Required work:
Exactly the lines from the start of the data below through the line containing "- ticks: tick" must be returned, and no others.

Source data
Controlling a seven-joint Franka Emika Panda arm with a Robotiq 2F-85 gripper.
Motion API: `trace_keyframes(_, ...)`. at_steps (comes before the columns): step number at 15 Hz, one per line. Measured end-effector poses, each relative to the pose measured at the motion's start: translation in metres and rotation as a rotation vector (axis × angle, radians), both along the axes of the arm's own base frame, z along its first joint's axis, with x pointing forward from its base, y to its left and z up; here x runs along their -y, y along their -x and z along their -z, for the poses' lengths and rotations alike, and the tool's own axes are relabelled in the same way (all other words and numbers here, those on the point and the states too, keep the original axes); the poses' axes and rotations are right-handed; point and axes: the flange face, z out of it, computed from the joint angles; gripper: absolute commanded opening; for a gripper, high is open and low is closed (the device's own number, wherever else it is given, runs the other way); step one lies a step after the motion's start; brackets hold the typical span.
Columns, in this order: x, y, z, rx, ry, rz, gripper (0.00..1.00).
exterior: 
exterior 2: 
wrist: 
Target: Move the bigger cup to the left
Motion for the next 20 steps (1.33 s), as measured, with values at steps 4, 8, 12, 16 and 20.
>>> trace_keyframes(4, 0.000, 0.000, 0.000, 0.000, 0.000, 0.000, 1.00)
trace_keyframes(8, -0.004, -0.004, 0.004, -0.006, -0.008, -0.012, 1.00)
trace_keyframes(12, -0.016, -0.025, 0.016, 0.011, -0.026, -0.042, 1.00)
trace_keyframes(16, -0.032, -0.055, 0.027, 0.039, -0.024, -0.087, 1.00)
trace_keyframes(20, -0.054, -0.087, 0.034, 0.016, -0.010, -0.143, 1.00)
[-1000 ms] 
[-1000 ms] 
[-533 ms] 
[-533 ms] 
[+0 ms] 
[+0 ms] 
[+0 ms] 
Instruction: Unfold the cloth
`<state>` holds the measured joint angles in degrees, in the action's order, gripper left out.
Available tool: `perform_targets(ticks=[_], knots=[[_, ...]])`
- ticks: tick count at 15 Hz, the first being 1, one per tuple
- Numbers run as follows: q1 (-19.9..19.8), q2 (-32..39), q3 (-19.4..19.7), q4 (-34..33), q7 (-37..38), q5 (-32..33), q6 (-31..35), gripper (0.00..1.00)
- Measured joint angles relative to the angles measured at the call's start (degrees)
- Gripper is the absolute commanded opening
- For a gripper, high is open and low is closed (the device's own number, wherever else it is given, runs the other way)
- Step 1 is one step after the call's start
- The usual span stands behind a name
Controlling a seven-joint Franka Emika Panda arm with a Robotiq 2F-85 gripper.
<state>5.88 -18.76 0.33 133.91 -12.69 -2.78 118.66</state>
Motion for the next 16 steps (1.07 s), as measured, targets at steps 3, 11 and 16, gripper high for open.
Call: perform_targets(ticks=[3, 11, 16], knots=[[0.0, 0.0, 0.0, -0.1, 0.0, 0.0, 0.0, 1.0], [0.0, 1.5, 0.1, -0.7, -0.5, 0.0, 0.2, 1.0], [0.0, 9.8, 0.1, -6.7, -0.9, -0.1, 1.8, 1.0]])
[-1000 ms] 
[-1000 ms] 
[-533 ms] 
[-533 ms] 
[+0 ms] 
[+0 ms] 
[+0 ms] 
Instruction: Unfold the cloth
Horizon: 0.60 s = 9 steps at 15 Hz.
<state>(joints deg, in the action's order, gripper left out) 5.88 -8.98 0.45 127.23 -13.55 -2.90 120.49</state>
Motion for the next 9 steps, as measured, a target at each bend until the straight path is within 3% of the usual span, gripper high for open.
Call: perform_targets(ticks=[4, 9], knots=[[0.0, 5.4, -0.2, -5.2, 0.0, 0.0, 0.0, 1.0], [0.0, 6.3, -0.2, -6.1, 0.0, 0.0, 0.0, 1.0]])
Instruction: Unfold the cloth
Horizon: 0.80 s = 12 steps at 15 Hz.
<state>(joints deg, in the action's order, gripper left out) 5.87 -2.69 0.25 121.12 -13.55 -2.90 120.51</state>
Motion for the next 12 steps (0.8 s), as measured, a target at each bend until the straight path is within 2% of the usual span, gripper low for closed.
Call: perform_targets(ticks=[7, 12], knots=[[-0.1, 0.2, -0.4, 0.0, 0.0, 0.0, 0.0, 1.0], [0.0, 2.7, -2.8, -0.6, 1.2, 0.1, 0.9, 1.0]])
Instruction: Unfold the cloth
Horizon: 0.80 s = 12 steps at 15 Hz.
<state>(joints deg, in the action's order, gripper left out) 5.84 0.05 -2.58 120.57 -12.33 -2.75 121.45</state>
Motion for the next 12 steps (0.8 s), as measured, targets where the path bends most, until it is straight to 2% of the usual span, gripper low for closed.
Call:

Answer to this problem:
Controlling a seven-joint Franka Emika Panda arm with a Robotiq 2F-85 gripper.
Motion API: `trace_keyframes(_, ...)`. at_steps (comes before the columns): step number at 15 Hz, one per line. Measured end-effector poses, each relative to the pose measured at the motion's start: translation in metres and rotation as a rotation vector (axis × angle, radians), both along the axes of the arm's own base frame, z along its first joint's axis, with x pointing forward from its base, y to its left and z up; here x runs along their -y, y along their -x and z along their -z, for the poses' lengths and rotations alike, and the tool's own axes are relabelled in the same way (all other words and numbers here, those on the point and the states too, keep the original axes); the poses' axes and rotations are right-handed; point and axes: the flange face, z out of it, computed from the joint angles; gripper: absolute commanded opening; for a gripper, high is open and low is closed (the device's own number, wherever else it is given, runs the other way); step one lies a step after the motion's start; brackets hold the typical span.
Columns, in this order: x, y, z, rx, ry, rz, gripper (0.00..1.00).
exterior: 
exterior 2: 
wrist: 
Target: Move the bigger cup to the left
Motion for the next 20 steps (1.33 s), as measured, with values at steps 4, 8, 12, 16 and 20.
>>> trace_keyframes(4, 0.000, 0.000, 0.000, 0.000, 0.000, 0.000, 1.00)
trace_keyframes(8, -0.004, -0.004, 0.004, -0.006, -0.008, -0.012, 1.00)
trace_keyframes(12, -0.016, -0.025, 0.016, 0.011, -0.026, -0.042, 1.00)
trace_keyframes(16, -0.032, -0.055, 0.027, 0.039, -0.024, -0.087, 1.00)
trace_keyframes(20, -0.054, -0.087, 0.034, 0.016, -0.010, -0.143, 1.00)
[-1000 ms] 
[-1000 ms] 
[-533 ms] 
[-533 ms] 
[+0 ms] 
[+0 ms] 
[+0 ms] 
Instruction: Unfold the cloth
`<state>` holds the measured joint angles in degrees, in the action's order, gripper left out.
Available tool: `perform_targets(ticks=[_], knots=[[_, ...]])`
- ticks: tick count at 15 Hz, the first being 1, one per tuple

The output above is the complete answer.